Expertos analizan las implicancias políticas, económicas y de seguridad de una posible presidencia de Claudia López en Colombia en 2026, en un contexto de Congreso fragmentado y tensiones regionales.
La eventual llegada de Claudia López a la Presidencia de la República en 2026 reabre un debate sobre la capacidad de gobernabilidad en un país con tensiones políticas, crisis de seguridad y un Congreso fragmentado. Aunque la exalcaldesa de Bogotá no lidera las encuestas, su nombre es objeto de análisis académico sobre un posible cambio de rumbo frente al gobierno de Gustavo Petro.
Felipe Melo, politólogo y asesor legislativo, señaló que uno de los primeros movimientos de López estaría en seguridad: buscaría reemplazar la política de ‘Paz Total’ por una estrategia contra el crimen organizado transnacional. «Claudia López iniciaría su gobierno con una doble señal de ruptura y continuidad selectiva respecto al gobierno Petro.

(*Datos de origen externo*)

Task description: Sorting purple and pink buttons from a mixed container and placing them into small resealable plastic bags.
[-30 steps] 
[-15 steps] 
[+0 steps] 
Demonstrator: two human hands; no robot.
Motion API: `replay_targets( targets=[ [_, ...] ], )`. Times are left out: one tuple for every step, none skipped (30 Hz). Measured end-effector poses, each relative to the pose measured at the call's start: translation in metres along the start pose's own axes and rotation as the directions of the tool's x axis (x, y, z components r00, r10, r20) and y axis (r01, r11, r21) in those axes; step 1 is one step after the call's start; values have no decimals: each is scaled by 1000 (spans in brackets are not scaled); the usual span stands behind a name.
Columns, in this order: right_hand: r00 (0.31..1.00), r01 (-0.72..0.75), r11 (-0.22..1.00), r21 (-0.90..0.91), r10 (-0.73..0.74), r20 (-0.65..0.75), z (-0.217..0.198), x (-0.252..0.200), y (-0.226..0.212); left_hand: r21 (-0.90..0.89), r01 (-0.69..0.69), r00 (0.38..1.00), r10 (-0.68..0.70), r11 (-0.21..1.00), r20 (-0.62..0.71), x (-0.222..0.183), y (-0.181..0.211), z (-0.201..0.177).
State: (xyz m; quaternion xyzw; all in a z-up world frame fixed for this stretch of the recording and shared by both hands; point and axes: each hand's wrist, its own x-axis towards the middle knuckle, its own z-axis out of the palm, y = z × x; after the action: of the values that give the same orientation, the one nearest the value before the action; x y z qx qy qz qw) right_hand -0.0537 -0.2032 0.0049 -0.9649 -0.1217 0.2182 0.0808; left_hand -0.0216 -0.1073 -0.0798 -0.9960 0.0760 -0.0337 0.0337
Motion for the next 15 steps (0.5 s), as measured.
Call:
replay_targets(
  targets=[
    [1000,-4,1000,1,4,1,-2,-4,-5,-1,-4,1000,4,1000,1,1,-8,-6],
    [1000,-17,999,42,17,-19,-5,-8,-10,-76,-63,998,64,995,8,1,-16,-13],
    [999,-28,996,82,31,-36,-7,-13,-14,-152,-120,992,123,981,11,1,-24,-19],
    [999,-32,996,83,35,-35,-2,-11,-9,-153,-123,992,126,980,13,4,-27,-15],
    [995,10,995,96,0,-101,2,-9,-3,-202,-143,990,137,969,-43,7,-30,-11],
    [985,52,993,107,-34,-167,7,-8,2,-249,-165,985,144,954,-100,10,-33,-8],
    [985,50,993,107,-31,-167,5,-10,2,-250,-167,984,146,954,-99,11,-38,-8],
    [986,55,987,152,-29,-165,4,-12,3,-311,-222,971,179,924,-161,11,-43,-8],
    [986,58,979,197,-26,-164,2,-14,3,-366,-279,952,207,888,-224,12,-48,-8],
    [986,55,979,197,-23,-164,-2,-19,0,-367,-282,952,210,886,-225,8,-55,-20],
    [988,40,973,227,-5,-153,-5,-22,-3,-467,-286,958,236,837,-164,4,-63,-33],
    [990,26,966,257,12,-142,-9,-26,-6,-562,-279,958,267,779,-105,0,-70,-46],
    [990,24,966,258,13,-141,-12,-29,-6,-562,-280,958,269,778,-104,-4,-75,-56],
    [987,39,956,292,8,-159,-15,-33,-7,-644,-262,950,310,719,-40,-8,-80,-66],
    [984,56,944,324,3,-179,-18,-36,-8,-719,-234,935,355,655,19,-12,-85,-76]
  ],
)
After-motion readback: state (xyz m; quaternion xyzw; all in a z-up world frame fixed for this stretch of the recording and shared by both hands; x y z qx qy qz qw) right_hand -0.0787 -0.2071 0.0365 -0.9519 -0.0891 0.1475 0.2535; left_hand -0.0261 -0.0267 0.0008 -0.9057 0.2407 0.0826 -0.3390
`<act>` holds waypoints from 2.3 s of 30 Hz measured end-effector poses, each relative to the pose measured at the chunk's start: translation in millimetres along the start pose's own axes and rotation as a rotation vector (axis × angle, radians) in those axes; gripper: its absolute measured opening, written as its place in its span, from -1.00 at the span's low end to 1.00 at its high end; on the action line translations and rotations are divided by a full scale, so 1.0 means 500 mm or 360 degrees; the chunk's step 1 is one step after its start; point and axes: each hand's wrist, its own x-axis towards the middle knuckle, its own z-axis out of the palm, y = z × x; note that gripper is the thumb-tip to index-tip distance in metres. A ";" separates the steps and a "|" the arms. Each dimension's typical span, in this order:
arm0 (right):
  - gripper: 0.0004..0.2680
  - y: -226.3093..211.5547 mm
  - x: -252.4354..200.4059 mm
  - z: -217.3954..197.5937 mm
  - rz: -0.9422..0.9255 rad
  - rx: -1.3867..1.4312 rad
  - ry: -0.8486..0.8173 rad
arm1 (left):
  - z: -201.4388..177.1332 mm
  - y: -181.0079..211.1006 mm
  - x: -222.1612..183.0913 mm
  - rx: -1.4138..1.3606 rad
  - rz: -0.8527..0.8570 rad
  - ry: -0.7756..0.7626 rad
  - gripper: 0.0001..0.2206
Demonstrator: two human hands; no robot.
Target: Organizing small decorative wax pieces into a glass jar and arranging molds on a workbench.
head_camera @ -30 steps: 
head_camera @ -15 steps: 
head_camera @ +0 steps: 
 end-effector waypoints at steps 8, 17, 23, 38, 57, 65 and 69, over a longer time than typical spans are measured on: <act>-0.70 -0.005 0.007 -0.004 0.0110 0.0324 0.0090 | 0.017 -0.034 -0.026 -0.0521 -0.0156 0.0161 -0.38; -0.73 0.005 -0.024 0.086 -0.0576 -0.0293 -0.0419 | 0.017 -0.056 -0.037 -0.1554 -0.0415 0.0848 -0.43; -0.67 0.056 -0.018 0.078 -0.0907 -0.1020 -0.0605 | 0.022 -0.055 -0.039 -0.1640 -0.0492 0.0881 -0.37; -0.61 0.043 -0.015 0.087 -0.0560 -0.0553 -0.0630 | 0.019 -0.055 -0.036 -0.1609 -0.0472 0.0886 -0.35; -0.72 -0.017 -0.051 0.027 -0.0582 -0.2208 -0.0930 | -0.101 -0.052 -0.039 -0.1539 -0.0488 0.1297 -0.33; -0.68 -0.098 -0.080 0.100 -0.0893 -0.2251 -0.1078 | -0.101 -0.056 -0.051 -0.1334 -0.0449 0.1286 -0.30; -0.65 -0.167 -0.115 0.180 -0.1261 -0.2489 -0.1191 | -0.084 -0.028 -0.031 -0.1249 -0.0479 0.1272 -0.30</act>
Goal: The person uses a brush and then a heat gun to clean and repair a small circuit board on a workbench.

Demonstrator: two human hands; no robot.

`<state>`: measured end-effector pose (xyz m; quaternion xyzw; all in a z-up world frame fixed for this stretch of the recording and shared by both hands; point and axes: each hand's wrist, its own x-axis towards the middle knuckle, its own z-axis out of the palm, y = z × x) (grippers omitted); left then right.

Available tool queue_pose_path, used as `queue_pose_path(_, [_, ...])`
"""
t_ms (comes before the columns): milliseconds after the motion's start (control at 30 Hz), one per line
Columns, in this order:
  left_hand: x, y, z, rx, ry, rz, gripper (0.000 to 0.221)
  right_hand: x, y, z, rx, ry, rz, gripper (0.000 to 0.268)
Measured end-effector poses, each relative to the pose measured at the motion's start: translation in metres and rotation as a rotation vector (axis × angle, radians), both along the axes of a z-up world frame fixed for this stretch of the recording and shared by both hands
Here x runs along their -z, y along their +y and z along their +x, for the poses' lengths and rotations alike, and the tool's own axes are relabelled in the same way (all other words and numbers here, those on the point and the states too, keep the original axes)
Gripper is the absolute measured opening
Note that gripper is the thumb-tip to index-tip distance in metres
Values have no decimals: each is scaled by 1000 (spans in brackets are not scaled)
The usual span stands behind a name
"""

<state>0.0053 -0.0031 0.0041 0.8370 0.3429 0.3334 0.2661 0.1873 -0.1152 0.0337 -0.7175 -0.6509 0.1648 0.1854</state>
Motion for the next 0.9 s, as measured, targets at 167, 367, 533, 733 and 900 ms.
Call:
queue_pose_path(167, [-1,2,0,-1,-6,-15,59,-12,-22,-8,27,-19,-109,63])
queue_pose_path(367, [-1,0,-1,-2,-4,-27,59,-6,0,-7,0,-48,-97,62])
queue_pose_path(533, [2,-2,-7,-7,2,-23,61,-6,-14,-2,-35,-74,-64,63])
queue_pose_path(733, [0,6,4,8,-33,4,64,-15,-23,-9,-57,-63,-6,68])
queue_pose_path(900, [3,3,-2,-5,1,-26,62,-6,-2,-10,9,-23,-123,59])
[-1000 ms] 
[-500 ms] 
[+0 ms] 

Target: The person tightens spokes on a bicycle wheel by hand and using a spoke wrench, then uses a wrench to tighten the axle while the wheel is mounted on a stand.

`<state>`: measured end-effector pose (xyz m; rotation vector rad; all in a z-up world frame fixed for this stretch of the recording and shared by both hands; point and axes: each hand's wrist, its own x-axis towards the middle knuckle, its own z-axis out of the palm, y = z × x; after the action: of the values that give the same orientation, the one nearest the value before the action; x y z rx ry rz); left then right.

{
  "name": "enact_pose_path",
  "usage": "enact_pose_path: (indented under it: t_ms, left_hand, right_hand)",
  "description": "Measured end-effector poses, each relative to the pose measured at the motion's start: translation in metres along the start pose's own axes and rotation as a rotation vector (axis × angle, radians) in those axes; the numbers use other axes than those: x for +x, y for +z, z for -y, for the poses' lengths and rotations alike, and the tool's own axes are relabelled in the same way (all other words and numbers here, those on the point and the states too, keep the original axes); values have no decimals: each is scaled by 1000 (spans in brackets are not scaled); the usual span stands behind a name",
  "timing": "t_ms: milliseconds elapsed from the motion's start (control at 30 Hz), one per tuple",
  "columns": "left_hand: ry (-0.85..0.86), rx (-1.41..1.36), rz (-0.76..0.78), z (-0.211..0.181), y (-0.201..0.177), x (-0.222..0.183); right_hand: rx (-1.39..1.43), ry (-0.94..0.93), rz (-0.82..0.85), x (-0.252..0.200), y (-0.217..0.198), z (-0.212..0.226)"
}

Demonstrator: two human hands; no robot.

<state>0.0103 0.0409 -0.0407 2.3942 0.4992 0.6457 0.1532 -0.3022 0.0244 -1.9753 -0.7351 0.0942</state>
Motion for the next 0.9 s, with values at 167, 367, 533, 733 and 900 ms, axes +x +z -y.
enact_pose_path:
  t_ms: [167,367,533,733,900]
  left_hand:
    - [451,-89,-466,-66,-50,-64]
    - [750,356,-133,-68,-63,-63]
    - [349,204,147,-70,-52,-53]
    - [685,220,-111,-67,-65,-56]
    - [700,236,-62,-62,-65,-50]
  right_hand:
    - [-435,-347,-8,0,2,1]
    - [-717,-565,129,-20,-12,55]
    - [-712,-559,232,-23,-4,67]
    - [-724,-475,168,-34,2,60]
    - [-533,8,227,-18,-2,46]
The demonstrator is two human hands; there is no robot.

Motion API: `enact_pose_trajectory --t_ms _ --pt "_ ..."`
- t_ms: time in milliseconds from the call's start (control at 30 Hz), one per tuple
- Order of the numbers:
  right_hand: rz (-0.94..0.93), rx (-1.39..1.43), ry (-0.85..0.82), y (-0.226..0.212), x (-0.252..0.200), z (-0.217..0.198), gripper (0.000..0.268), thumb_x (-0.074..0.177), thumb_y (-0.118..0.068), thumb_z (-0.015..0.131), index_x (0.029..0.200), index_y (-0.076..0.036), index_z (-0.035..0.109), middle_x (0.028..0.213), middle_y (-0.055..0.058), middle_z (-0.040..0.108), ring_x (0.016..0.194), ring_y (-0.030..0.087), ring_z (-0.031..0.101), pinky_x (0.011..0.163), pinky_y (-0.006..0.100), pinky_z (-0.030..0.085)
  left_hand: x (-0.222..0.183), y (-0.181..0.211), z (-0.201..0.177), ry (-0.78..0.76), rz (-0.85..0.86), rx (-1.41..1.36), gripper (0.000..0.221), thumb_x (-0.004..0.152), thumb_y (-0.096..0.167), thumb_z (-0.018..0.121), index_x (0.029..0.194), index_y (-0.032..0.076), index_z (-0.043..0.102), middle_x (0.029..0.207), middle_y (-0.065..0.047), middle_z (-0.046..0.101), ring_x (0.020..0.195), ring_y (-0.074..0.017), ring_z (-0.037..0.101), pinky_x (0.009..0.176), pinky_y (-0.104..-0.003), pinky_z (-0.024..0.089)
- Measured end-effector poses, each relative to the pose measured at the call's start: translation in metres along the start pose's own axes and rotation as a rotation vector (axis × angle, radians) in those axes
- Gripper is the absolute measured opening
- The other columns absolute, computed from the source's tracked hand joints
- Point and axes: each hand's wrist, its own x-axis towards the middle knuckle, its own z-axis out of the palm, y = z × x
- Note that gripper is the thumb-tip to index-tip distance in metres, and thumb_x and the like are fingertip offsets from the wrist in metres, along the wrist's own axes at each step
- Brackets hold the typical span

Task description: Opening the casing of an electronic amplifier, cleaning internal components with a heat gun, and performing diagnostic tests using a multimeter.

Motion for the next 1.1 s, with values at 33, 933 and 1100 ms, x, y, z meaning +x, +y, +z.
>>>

La ruptura se expresaría en la esfera de la seguridad», afirmó.
Melo sostuvo que ese cambio tendría consecuencias en la doctrina militar y en la relación con Estados Unidos, y generaría tensiones con sectores progresistas que apoyan los diálogos de paz con el ELN. Pese a ello, consideró que López mantendría algunas políticas sociales, como programas de transferencias condicionadas y componentes de la reforma laboral.
En materia de descentralización fiscal, Melo indicó que la propuesta más ambiciosa de López son los presupuestos participativos regionales. «La implementación enfrenta obstáculos considerables porque requiere reformas normativas, capacidad técnica territorial y sistemas de rendición de cuentas que el Estado colombiano todavía no desarrolla plenamente», explicó. Agregó que este modelo podría reducir desigualdades, pero también replicar problemas de clientelismo.
En economía, Melo advirtió que propuestas como la economía del cuidado y empleos verdes carecen de una hoja de ruta financiera concreta. En seguridad, describió el enfoque de López como orientado a priorizar cooperación internacional e inteligencia financiera, reduciendo la confrontación armada directa.
Sobre la relación con el Congreso, Melo recordó la experiencia de López en la Alcaldía de Bogotá como antecedente: «Alta conflictividad con el establecimiento, comunicación directa y agresiva con la opinión pública, capacidad de implementación en algunas áreas, pero también fracturas con aliados y dificultades para construir coaliciones estables». El riesgo, según Melo, es un gobierno que «gobierna hacia afuera» pero encuentra bloqueos legislativos.
Desde la política exterior, Camilo González Vides, académico de la Pontificia Universidad Javeriana, proyectó un cambio en la relación con Estados Unidos, alejándose de un enfoque exclusivamente militar hacia una cooperación más madura. También prevé un fortalecimiento de vínculos comerciales con Asia, especialmente en tecnología y sostenibilidad.
González Vides indicó que López buscaría una participación de Colombia en una transición democrática en Venezuela, y que la crisis diplomática con Ecuador podría generar tensiones debido a diferencias en la estrategia de seguridad. Además, anticipó una relación cercana con gremios empresariales para coordinar la política comercial.
Los expertos coinciden en que una eventual presidencia de López implicaría cambios en seguridad, descentralización fiscal y diversificación comercial, pero también abriría interrogantes sobre gobernabilidad y capacidad institucional en un escenario político fragmentado.